The following section is two-fold:


Either you use the ubuntu-embedded network-adminGUI (worked perfect for me as long as I did not use 128-bit encryption, but 64-bit encryption), or use the vi editor to manually edit the interfaces file


Network-admin GUI:
open network-admin.
The wifi connection should be listed.
First click on properties.
Enter the (e)ssid of your wifi infrastructure and check the activate checkbox.
Enter your hexadecimal network key (64-bit).
Confirm this screen.
Click on the activate button.
Your card should come alive.
Open your firefox browser to check the result.


Editing network interface file manually
This file is located in /etc/network should look like this after you edited it.
# This file describes the network interfaces available on your system
# and how to activate them. For more information, see interfaces(5).

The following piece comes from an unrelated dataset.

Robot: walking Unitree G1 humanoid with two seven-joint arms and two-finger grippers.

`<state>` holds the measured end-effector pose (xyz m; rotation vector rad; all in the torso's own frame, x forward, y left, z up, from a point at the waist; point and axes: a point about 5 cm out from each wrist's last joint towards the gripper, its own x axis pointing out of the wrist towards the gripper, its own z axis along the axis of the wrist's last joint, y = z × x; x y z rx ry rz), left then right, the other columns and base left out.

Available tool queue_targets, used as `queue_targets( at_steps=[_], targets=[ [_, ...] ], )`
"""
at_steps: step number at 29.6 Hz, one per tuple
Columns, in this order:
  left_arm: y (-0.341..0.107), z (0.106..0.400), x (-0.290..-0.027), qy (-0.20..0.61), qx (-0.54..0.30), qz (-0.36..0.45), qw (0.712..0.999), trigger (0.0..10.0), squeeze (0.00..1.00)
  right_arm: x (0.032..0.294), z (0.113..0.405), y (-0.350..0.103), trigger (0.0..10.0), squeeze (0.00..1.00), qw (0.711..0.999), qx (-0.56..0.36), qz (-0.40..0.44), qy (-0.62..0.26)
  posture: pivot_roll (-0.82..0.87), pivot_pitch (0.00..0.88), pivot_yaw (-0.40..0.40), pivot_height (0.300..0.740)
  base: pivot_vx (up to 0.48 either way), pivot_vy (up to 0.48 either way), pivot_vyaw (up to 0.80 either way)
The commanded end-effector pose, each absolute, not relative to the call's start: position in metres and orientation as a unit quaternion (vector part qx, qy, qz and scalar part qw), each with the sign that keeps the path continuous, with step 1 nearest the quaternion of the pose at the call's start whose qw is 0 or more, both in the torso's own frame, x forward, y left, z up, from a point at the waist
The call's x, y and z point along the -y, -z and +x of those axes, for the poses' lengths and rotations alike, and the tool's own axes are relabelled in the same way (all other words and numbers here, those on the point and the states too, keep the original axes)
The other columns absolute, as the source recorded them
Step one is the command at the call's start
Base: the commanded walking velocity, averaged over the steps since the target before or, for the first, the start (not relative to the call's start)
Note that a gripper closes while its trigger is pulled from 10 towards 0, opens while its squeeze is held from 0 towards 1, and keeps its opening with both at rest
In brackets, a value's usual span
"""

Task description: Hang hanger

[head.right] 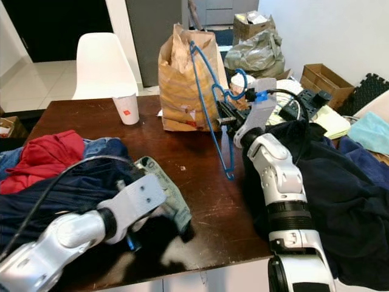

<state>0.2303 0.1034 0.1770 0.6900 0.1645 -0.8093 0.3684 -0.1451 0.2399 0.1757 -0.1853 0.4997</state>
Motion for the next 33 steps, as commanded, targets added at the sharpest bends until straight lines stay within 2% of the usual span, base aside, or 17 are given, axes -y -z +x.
queue_targets(
  at_steps=[1,2,7,13,15,16,17,18,19,20,21,22,23,25,28,33],
  targets=[
    [-0.172,0.227,-0.098,0.406,-0.088,0.322,0.851,6.7,0.0,0.144,0.368,-0.24,10.0,0.0,0.96,0.094,0.083,-0.249,-0.03,0.045,0.008,0.74,0.0,0.0,0.0],
    [-0.17,0.225,-0.1,0.407,-0.103,0.322,0.849,10.0,1.0,0.145,0.368,-0.24,10.0,0.0,0.961,0.093,0.082,-0.248,-0.03,0.048,0.01,0.74,0.0,0.0,0.0],
    [-0.165,0.226,-0.109,0.392,-0.124,0.334,0.848,10.0,1.0,0.146,0.368,-0.24,10.0,0.0,0.961,0.093,0.081,-0.247,-0.03,0.049,0.011,0.74,0.0,0.0,0.0],
    [-0.18,0.24,-0.155,0.303,-0.142,0.406,0.851,10.0,1.0,0.144,0.367,-0.239,10.0,0.0,0.961,0.091,0.081,-0.249,-0.03,0.054,0.008,0.74,0.0,0.0,0.0],
    [-0.182,0.24,-0.157,0.299,-0.141,0.41,0.85,10.0,1.0,0.144,0.367,-0.239,10.0,0.0,0.961,0.09,0.081,-0.249,-0.03,0.054,0.008,0.74,0.0,0.0,0.0],
    [-0.194,0.244,-0.154,0.296,-0.109,0.393,0.864,10.0,1.0,0.145,0.368,-0.239,10.0,0.0,0.961,0.091,0.081,-0.248,-0.02,0.055,0.005,0.74,0.0,0.0,0.0],
    [-0.194,0.244,-0.154,0.296,-0.109,0.393,0.864,10.0,1.0,0.145,0.368,-0.239,10.0,0.0,0.961,0.091,0.081,-0.248,-0.02,0.055,0.005,0.74,0.0,0.0,0.0],
    [-0.206,0.245,-0.144,0.311,-0.065,0.367,0.874,10.0,0.93,0.146,0.368,-0.239,10.0,0.0,0.961,0.091,0.082,-0.246,-0.02,0.055,0.005,0.74,0.0,0.0,0.0],
    [-0.206,0.245,-0.144,0.311,-0.065,0.367,0.874,10.0,0.93,0.146,0.368,-0.239,10.0,0.0,0.961,0.091,0.082,-0.246,-0.02,0.055,0.005,0.74,0.0,0.0,0.0],
    [-0.216,0.244,-0.133,0.332,-0.023,0.338,0.88,10.0,0.6,0.146,0.369,-0.24,10.0,0.0,0.962,0.092,0.082,-0.245,-0.02,0.055,0.005,0.74,0.0,0.0,0.0],
    [-0.216,0.244,-0.133,0.332,-0.023,0.338,0.88,10.0,0.6,0.146,0.369,-0.24,10.0,0.0,0.962,0.092,0.082,-0.245,-0.02,0.055,0.005,0.74,0.0,0.0,0.0],
    [-0.219,0.239,-0.118,0.368,0.004,0.319,0.873,10.0,0.0,0.146,0.369,-0.24,10.0,0.0,0.962,0.089,0.082,-0.245,-0.03,0.055,0.005,0.74,0.0,0.0,-0.8],
    [-0.219,0.236,-0.109,0.392,0.015,0.311,0.866,10.0,0.0,0.146,0.369,-0.24,10.0,0.0,0.962,0.088,0.082,-0.245,-0.03,0.055,0.005,0.74,0.0,0.0,-0.8],
    [-0.219,0.236,-0.109,0.392,0.015,0.311,0.866,10.0,0.0,0.146,0.369,-0.24,10.0,0.0,0.962,0.088,0.082,-0.245,-0.03,0.055,0.005,0.74,0.0,0.0,-0.8],
    [-0.205,0.233,-0.089,0.43,0.009,0.302,0.851,10.0,0.0,0.149,0.37,-0.243,10.0,0.0,0.963,0.089,0.078,-0.243,-0.04,0.055,0.006,0.74,0.0,0.0,-0.8],
    [-0.199,0.235,-0.083,0.434,0.0,0.302,0.849,10.0,0.0,0.153,0.371,-0.247,10.0,0.0,0.963,0.093,0.08,-0.24,-0.04,0.055,0.006,0.74,0.0,0.0,-0.57]
  ],
)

# The loopback network interface
auto lo
iface lo inet loopback


# This is a list of hotpluggable network interfaces.
# They will be activated automatically by the hotplug subsystem.
mapping hotplug
script grep
map eth0


iface wlan0 inet dhcp
wireless_keymode open
wireless_key XXXXXXXXXenter here your 64-bit network keyXXXXXXXXXXXX
wireless_mode managed
wireless_essid XXXXXenter here your essidXXXXXX
wireless_nick XXXXXXXXXXX


auto wlan0



Good luck!


Jeroen Devroede


The most usefull link I found with excellent information on this topic is http://wiki.ubuntu.org.cn/WiFiHowto

rog
2006-05-10 07:48:01
terrible. i can't get it to install for the life of me. its active, i've put in the information manuall - there appears to be no search for networks option. and it just doesn't connect. it doesn't appear to try. i've no idea what to do about it.

2006-05-10 08:16:14
http://wiki.ubuntu.org.cn/WiFiHowto
is useless as well. its full of requests to people to write things for if the most obvious possible advice doesn't work. great.
Todd Ogasawara
2006-05-10 09:33:14
I've posted detailed information for Ubuntu 5.04 at MobileViews Q&A. Click on the WiFi category in the right sidebar. Ubuntu 5.10 sees my Cisco Aironet card in my Dell Lattitude notebook but incorrectly turns on Eth1. However, if you look at the indicator in the top status bar, it is actually Eth2. So, I manually changed the network setting to point WiFi to Eth2 and everything worked ok.